Пока я жду, решаю развлечь себя своей любимой игрой: «Угадай психическое расстройство». Это хорошая игра, особенно когда ты одна в толпе. Если вас двое, можно поиграть в слова, но моя игра хороша в те волшебные минуты спокойствия, которые бывают перед началом вечеринки. «Диагностическое и статистическое руководство по психическим расстройствам» – моя настольная книга, я часто к ней обращаюсь. Я бы хотела изучать психологию в университете. До сих пор об этом думаю. Даже пару раз подавала документы, но время – странная штука: вот ты сидишь с документами у себя на кухне, и внезапно проходит еще один год, а ты все еще подпираешь стойку бара и думаешь, чем занять себя вечером. Вряд ли у меня избегающее расстройство личности, правда? Нет, это точно не мой случай, я все время где-то вне дома, а Избегающих почти невозможно встретить в людном месте. Хотя я иногда вижу их в темных уголках ресторанов, ведущих односложные беседы с Созависимыми, или же недовольно слушающих Пограничников, вещающих о трудностях общения.

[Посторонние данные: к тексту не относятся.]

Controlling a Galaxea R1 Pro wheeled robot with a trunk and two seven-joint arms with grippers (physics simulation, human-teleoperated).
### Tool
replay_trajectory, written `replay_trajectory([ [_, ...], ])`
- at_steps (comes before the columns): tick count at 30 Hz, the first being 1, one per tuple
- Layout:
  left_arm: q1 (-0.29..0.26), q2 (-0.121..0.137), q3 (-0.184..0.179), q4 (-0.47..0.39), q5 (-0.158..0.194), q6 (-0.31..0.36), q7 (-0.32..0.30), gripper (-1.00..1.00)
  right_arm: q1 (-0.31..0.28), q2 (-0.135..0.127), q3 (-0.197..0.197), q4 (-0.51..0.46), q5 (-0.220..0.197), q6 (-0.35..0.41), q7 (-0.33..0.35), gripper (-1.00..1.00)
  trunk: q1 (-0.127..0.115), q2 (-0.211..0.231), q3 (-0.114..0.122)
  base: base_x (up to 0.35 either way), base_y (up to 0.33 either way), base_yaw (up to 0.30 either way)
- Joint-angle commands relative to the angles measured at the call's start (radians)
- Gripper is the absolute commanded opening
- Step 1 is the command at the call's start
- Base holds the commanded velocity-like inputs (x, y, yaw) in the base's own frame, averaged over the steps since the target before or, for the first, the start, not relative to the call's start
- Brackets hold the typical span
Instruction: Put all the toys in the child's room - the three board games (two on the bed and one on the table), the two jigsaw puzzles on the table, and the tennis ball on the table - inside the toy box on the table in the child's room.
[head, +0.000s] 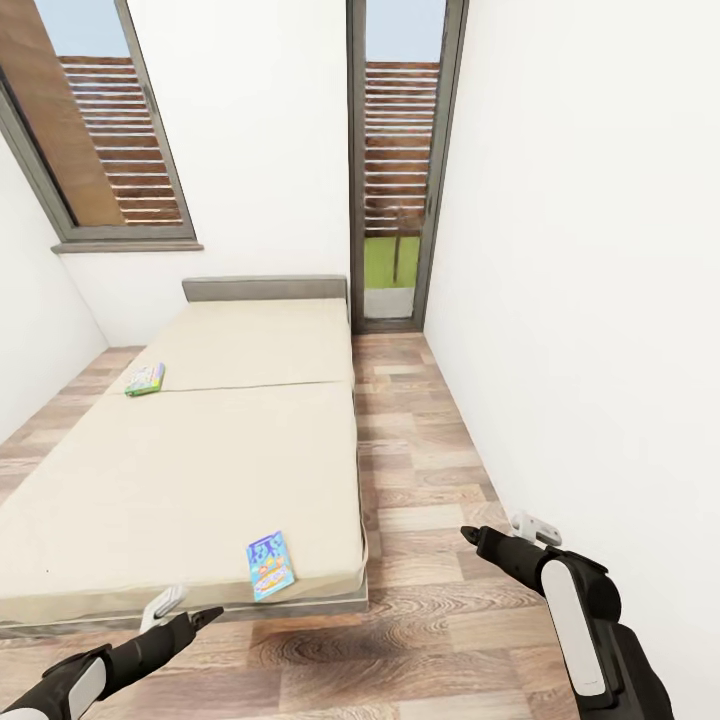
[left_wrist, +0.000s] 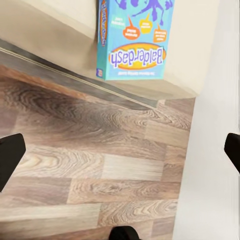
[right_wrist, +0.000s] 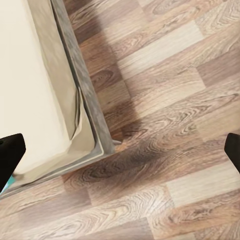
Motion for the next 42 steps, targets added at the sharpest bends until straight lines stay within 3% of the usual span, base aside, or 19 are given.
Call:
replay_trajectory([
  [1, 0.0, 0.001, 0.0, 0.0, 0.009, 0.01, -0.01, 1.0, -0.001, 0.001, -0.001, -0.001, -0.011, 0.004, -0.009, 1.0, 0.004, -0.008, -0.004, 0.0, 0.0, 0.0],
  [9, 0.0, 0.002, 0.0, 0.001, 0.009, 0.01, -0.065, 1.0, -0.001, 0.001, -0.001, -0.001, -0.011, 0.005, -0.009, 1.0, 0.035, -0.064, -0.029, 0.0, 0.0, 0.0],
  [17, 0.001, 0.01, 0.001, 0.002, 0.009, 0.01, -0.08, 1.0, -0.001, 0.001, -0.001, -0.001, -0.011, 0.005, -0.009, 1.0, 0.065, -0.12, -0.054, 0.0, 0.0, 0.0],
  [19, 0.002, 0.019, 0.002, 0.002, 0.009, 0.011, -0.105, 1.0, -0.001, 0.001, -0.001, -0.001, -0.011, 0.005, -0.009, 1.0, 0.073, -0.134, -0.061, 0.0, 0.0, 0.0],
  [22, 0.002, 0.047, 0.002, 0.002, 0.009, 0.011, -0.196, 1.0, -0.001, 0.001, -0.001, -0.001, -0.011, 0.005, -0.009, 1.0, 0.084, -0.155, -0.07, 0.0, 0.0, 0.0],
  [26, 0.002, 0.057, 0.001, 0.003, 0.008, 0.011, -0.257, 1.0, -0.001, 0.001, -0.001, -0.001, -0.011, 0.005, -0.009, 1.0, 0.1, -0.183, -0.083, 0.0, 0.0, 0.0],
  [42, 0.002, 0.061, 0.002, 0.003, 0.007, 0.011, -0.28, 1.0, -0.001, 0.001, -0.001, -0.001, -0.011, 0.005, -0.009, 1.0, 0.161, -0.295, -0.133, 0.0, 0.0, 0.0],
])
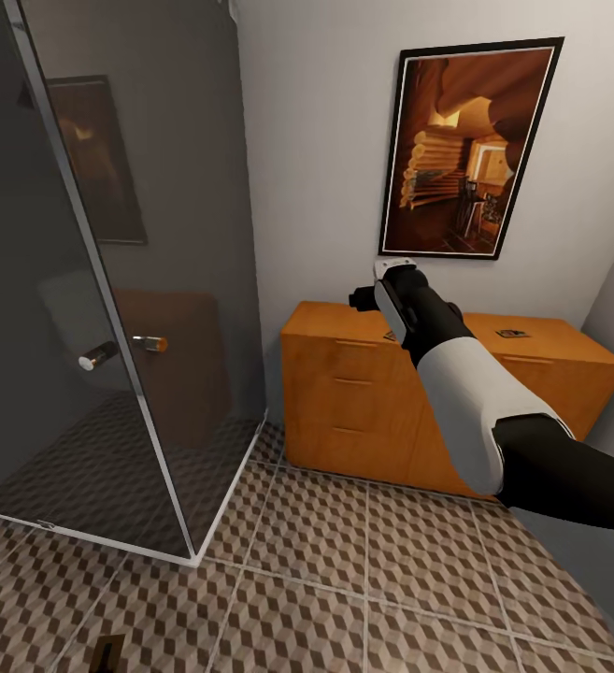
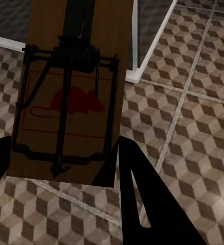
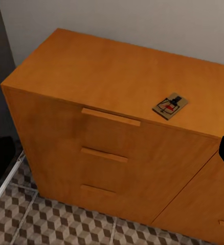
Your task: Take the four mousetraps from the cabinet in the bathroom and place them on the bathroom floor. Make sure all four end up on the same floor surface, and ensure that at least two of them are either under or directly next to the same bathroom sink.
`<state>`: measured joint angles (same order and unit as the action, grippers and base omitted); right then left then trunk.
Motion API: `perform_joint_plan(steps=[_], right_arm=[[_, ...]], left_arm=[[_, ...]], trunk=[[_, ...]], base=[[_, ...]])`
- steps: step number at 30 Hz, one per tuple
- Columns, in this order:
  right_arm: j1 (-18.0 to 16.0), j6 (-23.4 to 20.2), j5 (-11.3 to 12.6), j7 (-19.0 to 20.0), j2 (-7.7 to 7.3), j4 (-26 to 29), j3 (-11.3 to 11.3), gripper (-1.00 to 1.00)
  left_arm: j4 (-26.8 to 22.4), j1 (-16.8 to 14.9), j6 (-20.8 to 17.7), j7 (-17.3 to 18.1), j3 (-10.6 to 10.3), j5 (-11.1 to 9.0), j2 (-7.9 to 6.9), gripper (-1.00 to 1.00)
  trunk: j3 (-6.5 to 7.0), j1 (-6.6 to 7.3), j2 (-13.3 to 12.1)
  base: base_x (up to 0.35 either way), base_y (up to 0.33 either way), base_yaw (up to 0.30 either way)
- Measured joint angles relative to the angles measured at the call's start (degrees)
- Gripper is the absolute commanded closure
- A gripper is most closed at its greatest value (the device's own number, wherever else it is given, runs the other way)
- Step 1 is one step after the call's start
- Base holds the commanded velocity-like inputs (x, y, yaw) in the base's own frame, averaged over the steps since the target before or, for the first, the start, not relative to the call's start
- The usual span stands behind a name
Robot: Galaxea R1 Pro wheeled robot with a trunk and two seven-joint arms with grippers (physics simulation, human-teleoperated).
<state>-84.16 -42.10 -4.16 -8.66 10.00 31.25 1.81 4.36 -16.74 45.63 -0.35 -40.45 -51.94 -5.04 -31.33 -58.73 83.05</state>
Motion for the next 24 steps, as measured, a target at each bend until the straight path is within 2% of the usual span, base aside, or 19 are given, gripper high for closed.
perform_joint_plan(steps=[19, 24], right_arm=[[0.0, 0.09, -0.07, -0.02, 0.0, -0.79, -0.12, -1.0], [0.01, 0.06, 0.08, 0.06, 0.0, -0.85, -0.06, -1.0]], left_arm=[[0.0, 0.0, 0.01, 0.04, -0.01, 0.01, 0.08, 1.0], [0.01, -0.01, 0.02, 0.07, 0.0, 0.03, 0.43, 1.0]], trunk=[[0.0, 0.0, 0.0], [0.0, 0.0, 0.0]], base=[[0.0, 0.0, -0.001], [0.0, 0.0, -0.129]])
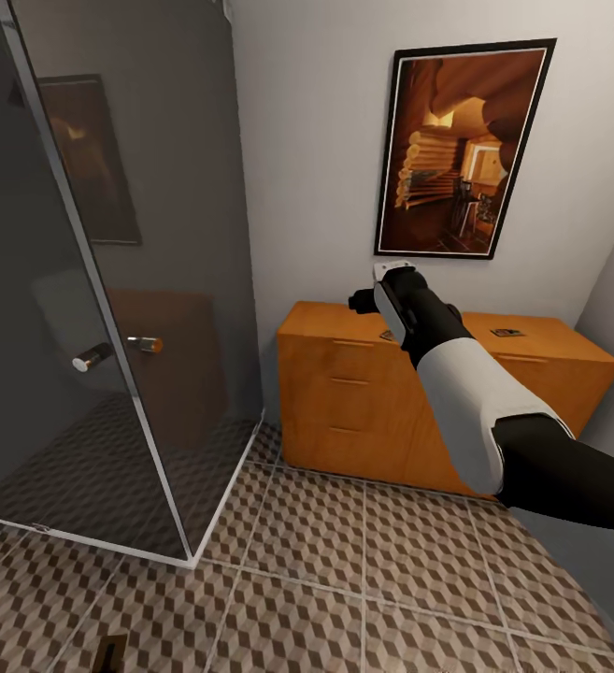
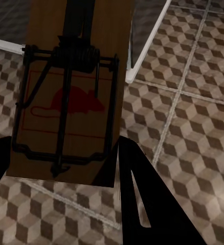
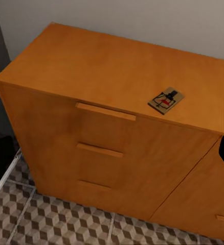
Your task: Take the four mousetraps from the cabinet in the bathroom and place them on the bathroom floor. Make sure all four end up on the same floor surface, and ensure that at least two of them are either under or directly next to the same bathroom sink.
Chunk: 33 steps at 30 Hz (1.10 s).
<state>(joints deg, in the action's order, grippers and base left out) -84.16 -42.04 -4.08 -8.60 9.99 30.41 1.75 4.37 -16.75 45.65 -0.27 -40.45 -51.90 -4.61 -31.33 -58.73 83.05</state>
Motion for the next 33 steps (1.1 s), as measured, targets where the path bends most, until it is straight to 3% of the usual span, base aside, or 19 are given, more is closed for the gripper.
perform_joint_plan(steps=[8, 25, 33], right_arm=[[0.0, 0.0, 0.09, 0.1, 0.0, -0.03, 0.03, -1.0], [0.0, 0.01, 0.17, -0.06, 0.0, 0.05, 0.03, -1.0], [0.0, 0.03, 0.01, -0.03, 0.0, -1.11, -0.05, -1.0]], left_arm=[[0.0, 0.0, -0.01, 0.02, -0.02, -0.01, 0.78, 1.0], [0.0, 0.0, 0.03, 0.07, -0.08, -0.02, -0.5, 1.0], [-0.01, 0.01, 0.03, 0.09, -0.17, 0.0, -0.15, 1.0]], trunk=[[0.0, 0.0, 0.0], [0.0, 0.0, 0.0], [0.0, 0.0, 0.0]], base=[[0.0, 0.0, -0.145], [0.0, 0.0, -0.272], [0.0, 0.0, -0.078]])
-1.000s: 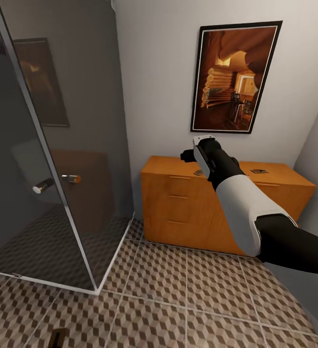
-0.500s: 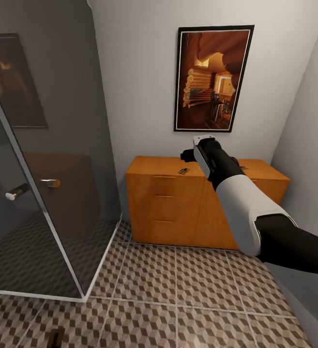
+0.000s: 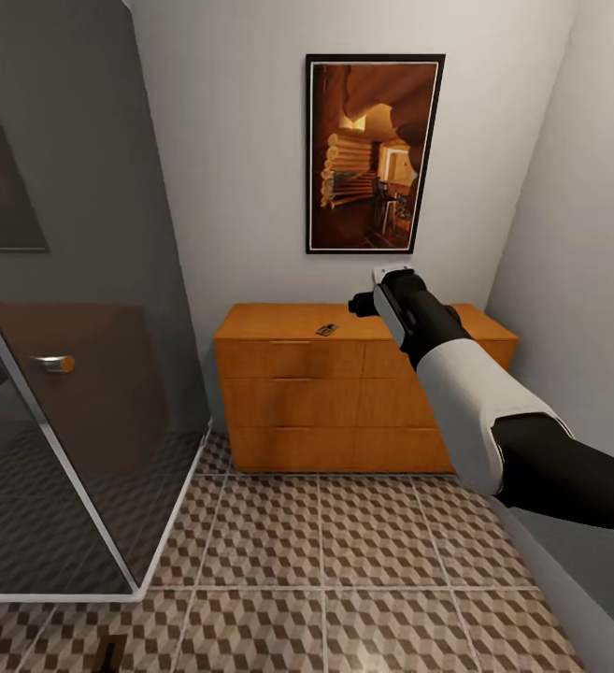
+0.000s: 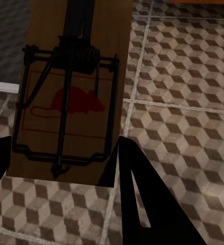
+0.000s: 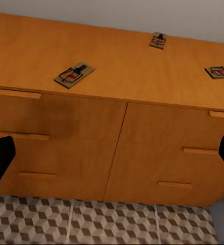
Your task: Take the four mousetraps from the cabinet in the bathroom and place them on the bathroom floor. Make sure all four end up on the same floor surface, and ensure that at least two of them are either under or directly next to the same bathroom sink.
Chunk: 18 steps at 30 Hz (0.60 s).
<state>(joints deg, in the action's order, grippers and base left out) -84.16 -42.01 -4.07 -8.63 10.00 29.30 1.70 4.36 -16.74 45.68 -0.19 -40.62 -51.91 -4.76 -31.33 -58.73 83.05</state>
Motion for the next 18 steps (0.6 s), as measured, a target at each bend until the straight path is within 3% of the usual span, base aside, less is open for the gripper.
perform_joint_plan(steps=[18], right_arm=[[-0.02, 2.37, -0.13, -0.16, 0.0, -2.26, 0.01, -1.0]], left_arm=[[0.0, 0.0, -0.06, -0.05, 0.0, -0.02, 0.02, 1.0]], trunk=[[0.0, 0.0, 0.0]], base=[[0.0, 0.0, -0.002]])
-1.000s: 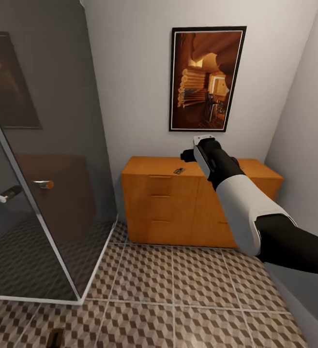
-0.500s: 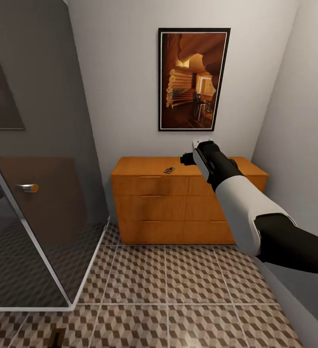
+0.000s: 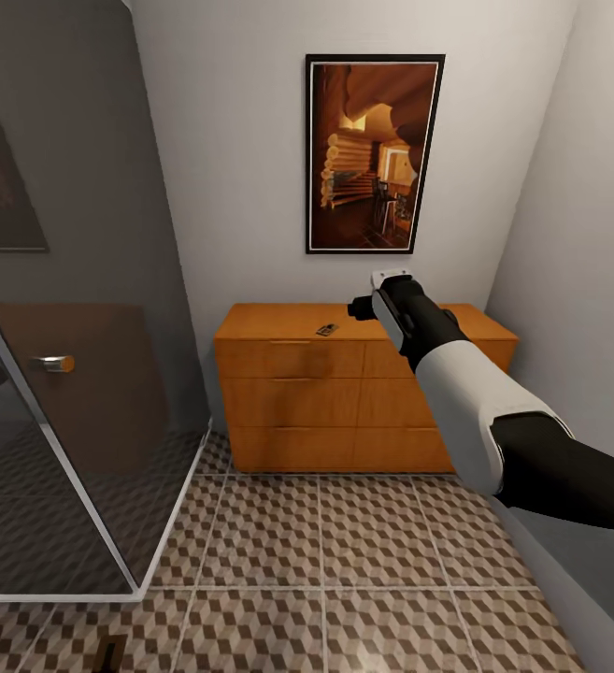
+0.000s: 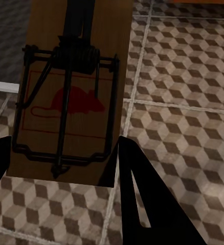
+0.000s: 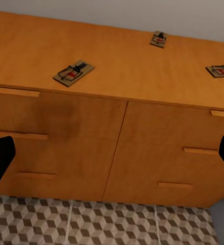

Нет, бары типа «Пригоршни праха» – обитель Нарциссов. Вдоль стен, на каждой из которых висит минимум по три зеркала, стоят светлые кожаные пуфы, так что можно любоваться собой с любого ракурса. Я окружена втягивающими живот женщинами, косящимися по сторонам; людьми, которые припадают друг к другу головами, чтобы сделать селфи для соцсетей, будто они роботы, обменивающиеся данными; персонажами, постоянно проверяющими свои телефоны в надежде, что где-то в этот момент веселее, чем здесь. Люди настолько заняты чек-инами, что их собственная крыша уезжает в другое место. Я уверена, что среди них есть и случайный Психопат, но его трудно вычислить, если на горизонте не наблюдается отменной драмы. Если происходит что-то трагично-драматичное, Психопаты – единственные, кто улыбается.